▶ **Exercise description**
In the records below, how many lines hold the word "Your"? Give only the number.

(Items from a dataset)
+ + +

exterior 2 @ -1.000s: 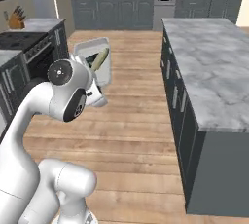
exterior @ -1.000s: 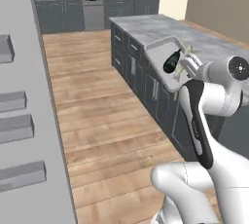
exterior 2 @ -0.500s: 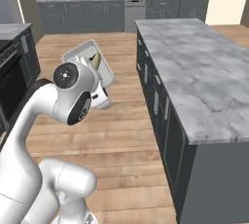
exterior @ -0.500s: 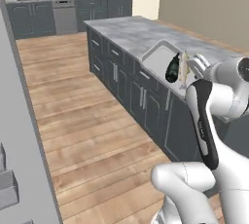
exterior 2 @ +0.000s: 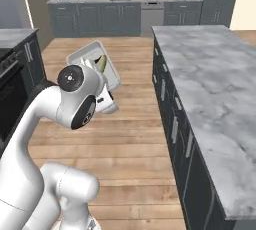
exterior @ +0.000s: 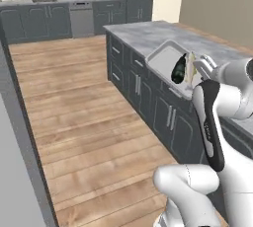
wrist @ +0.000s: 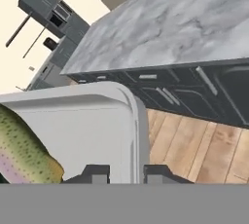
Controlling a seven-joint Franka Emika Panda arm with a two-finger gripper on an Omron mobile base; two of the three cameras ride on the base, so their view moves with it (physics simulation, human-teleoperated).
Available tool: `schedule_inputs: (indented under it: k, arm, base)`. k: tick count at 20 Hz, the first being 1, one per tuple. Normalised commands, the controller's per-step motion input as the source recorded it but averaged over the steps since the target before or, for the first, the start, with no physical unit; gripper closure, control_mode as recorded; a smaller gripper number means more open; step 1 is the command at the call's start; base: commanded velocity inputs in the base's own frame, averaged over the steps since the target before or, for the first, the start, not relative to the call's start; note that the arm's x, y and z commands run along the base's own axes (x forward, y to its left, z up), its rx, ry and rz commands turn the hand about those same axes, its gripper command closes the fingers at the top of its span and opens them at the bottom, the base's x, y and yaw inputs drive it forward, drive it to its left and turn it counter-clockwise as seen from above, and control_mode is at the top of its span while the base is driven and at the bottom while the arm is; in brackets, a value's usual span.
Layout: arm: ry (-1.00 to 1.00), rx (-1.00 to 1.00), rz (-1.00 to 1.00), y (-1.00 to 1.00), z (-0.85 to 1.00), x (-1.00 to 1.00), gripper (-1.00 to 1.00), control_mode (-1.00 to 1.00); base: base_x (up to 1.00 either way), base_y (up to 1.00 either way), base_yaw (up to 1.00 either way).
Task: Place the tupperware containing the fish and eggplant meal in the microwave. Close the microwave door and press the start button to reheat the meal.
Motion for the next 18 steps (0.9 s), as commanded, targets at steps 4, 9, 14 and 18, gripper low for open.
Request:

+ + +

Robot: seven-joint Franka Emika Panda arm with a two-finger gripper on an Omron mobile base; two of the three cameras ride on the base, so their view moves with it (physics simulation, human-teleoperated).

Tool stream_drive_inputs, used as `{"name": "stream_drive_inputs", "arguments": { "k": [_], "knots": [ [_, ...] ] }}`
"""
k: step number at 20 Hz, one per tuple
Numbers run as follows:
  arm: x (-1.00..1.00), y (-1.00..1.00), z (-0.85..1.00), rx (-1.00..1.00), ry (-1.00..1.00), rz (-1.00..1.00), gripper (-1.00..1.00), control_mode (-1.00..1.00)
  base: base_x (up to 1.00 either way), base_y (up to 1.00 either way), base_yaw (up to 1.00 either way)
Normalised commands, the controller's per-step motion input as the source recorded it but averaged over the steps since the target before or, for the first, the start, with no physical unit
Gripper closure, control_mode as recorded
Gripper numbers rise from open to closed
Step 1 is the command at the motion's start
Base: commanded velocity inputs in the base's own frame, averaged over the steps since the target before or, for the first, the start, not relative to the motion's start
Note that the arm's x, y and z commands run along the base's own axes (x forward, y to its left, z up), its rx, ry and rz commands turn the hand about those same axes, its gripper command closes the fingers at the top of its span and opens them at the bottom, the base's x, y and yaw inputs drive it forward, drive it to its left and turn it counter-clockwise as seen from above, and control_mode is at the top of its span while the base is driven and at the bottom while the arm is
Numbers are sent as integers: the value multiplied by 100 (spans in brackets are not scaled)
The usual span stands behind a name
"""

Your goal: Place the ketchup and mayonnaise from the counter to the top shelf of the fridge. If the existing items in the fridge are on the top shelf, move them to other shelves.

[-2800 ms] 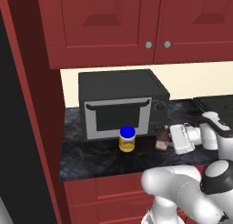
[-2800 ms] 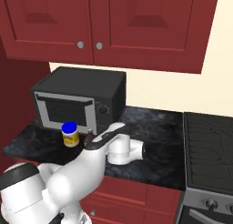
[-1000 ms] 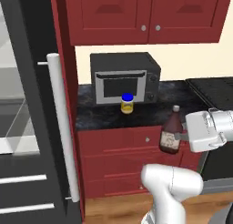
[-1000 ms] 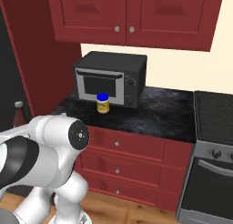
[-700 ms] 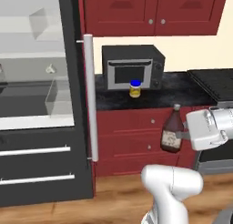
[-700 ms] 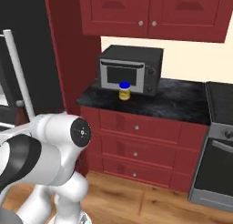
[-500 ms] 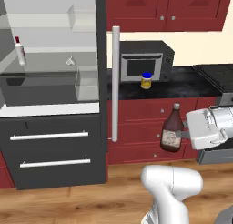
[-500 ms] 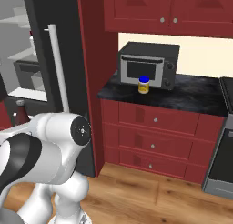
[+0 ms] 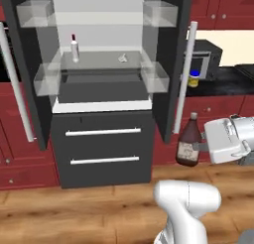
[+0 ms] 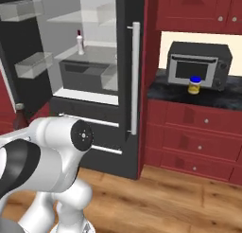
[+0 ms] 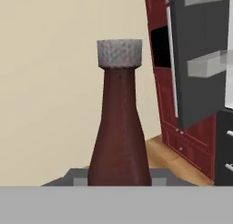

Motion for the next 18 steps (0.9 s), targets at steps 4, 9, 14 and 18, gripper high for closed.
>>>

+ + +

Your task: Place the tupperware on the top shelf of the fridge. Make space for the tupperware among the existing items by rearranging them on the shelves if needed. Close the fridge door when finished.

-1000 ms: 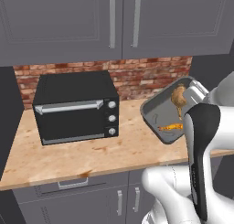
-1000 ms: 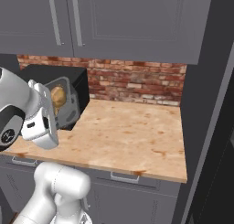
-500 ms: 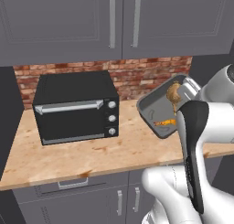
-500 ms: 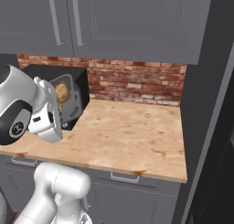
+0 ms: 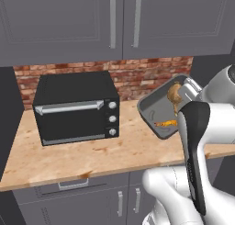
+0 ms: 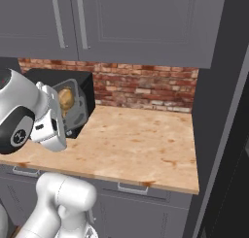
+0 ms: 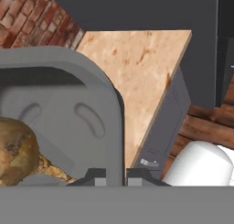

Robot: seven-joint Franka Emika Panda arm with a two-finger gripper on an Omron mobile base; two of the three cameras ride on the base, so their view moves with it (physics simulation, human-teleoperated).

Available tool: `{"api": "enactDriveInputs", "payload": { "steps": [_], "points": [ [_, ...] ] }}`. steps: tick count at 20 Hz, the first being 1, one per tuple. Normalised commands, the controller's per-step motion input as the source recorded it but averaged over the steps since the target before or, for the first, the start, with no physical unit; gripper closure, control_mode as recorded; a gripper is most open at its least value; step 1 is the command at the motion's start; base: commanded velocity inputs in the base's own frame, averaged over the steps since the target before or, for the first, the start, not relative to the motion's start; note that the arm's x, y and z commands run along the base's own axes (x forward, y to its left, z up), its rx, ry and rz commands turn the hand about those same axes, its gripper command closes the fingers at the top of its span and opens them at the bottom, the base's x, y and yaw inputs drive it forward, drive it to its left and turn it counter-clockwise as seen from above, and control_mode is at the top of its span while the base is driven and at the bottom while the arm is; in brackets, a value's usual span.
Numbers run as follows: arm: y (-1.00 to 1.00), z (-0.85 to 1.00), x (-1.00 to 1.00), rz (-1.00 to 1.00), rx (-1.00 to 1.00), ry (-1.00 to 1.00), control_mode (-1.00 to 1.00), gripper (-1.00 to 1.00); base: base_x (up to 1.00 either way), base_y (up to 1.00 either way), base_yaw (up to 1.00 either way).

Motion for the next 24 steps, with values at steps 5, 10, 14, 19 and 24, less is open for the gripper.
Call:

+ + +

▶ **Exercise solution**
2